▶ [WORK REQUIRED]: Lines from the one containing "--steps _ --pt" through the final line of the data, restated word for word and free of pictures, make up the whole answer.

▶ [SOURCE MATERIAL]:
==========

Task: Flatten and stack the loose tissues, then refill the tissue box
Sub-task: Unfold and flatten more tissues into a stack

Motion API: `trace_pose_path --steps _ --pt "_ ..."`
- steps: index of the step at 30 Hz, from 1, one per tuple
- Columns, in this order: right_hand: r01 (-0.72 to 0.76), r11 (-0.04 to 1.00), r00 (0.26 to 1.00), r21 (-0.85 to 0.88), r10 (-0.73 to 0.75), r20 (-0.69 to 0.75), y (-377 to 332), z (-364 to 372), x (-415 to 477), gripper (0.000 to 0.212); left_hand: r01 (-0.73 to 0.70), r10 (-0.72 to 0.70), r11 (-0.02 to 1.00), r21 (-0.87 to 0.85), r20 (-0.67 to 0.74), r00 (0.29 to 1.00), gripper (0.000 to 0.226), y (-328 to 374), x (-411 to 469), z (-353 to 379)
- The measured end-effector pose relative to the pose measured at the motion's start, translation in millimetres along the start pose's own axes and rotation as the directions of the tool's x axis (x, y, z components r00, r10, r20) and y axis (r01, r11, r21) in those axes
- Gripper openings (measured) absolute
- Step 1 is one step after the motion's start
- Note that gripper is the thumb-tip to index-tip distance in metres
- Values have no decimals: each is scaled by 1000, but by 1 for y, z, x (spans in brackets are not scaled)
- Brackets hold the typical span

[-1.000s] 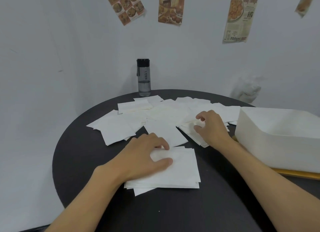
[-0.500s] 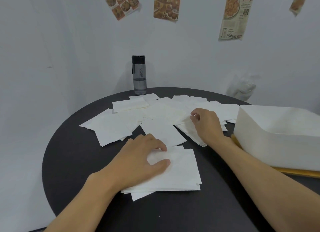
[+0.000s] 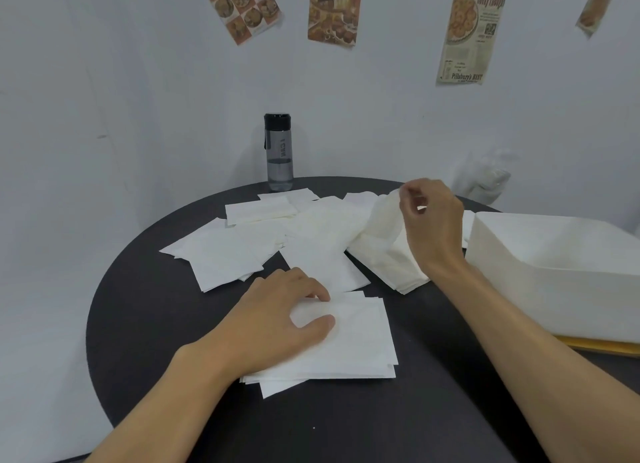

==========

▶ [WRITTEN SOLUTION]:
Motion API: `trace_pose_path --steps _ --pt "_ ..."`
- steps: index of the step at 30 Hz, from 1, one per tuple
- Columns, in this order: right_hand: r01 (-0.72 to 0.76), r11 (-0.04 to 1.00), r00 (0.26 to 1.00), r21 (-0.85 to 0.88), r10 (-0.73 to 0.75), r20 (-0.69 to 0.75), y (-377 to 332), z (-364 to 372), x (-415 to 477), gripper (0.000 to 0.212); left_hand: r01 (-0.73 to 0.70), r10 (-0.72 to 0.70), r11 (-0.02 to 1.00), r21 (-0.87 to 0.85), r20 (-0.67 to 0.74), r00 (0.29 to 1.00), gripper (0.000 to 0.226), y (-328 to 374), x (-411 to 469), z (-353 to 379)
- The measured end-effector pose relative to the pose measured at the motion's start, translation in millimetres along the start pose's own axes and rotation as the directions of the tool's x axis (x, y, z components r00, r10, r20) and y axis (r01, r11, r21) in those axes
- Gripper openings (measured) absolute
- Step 1 is one step after the motion's start
- Note that gripper is the thumb-tip to index-tip distance in metres
- Values have no decimals: each is scaled by 1000, but by 1 for y, z, x (spans in brackets are not scaled)
- Brackets hold the typical span

[-1.000s] 
[-0.500s] 
[+0.000s] 

Nothing remains to be done in this exercise.